Strapping them in, Jamie complains about the lack of child seats.  I’ll have to sort one out for him.  Every time he speaks I become more proud of the smart little guy he’s turned into.

 

“We haven’t got time to find them.  We need to go get help for Mom.” I assure him.  He seems to accept this.  He’s way calmer than I expected him to be.  The brat seems to be following his lead.
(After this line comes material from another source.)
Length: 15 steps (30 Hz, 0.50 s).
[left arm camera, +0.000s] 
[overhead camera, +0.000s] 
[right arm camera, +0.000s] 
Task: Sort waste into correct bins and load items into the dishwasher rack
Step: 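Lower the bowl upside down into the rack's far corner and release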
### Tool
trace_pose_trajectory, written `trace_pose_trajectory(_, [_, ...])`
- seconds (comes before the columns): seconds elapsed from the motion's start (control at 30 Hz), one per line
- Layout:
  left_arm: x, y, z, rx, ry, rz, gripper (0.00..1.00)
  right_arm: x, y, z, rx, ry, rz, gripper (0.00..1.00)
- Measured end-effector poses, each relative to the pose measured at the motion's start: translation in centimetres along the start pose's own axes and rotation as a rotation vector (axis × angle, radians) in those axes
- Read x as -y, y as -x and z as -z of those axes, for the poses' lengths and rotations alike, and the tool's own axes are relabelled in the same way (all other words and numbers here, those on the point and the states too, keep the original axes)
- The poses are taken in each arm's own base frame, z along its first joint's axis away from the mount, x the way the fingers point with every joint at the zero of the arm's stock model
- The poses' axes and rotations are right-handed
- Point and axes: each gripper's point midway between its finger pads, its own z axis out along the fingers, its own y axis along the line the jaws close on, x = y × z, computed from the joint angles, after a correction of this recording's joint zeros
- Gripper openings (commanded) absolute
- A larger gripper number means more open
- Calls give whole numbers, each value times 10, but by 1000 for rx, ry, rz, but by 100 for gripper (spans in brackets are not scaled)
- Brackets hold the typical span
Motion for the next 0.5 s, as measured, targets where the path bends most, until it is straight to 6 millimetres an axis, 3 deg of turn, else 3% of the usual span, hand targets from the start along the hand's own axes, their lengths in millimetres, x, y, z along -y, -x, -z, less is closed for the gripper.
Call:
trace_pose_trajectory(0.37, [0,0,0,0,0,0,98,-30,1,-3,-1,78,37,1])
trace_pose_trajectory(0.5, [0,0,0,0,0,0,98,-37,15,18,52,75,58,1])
She’s not scared, more cautious of me than anything.  Would I have been this calm at their age?  I don’t have time to think about the answer.  I need to get the fuck out of here before that prospect gets back.

 

I race off, trying to work out what I’m going to do next.  I hear the roar of the bike before I see it.  He’s coming back earlier than I expected. Shit. What do I do? 

 

Looking back to make sure Jamie is safely strapped in, I hit the accelerator, aiming the car at the bike.  The stupid fuck didn’t have time to react before he was thrown over the bonnet.  I swerve around the remains of the bike, hoping I haven’t caused too much damage to the car.

 

“What did you do?” Jamie cries out from the back seat.  He’s trying to unfasten his seatbelt, but his little fingers can’t quite manage it.

 

“Sit your ass back down on that seat and shut the fuck up!” I scream at him.  My plan is unraveling around me. I need to think of something, and fast.  Where’s the fucking voice gone? I need him to talk to me, to tell me what to do.  How to get us out of this mess. But he’s silent.

 

Jamie sags back into his seat, fear written all over him.  The brat is crying now, it’s making my head hurt.

 

“Shut the fuck up the pair of you!” I scream at them.

 

I’m losing it.  This isn’t how it was supposed to happen.  What the fuck do I do now?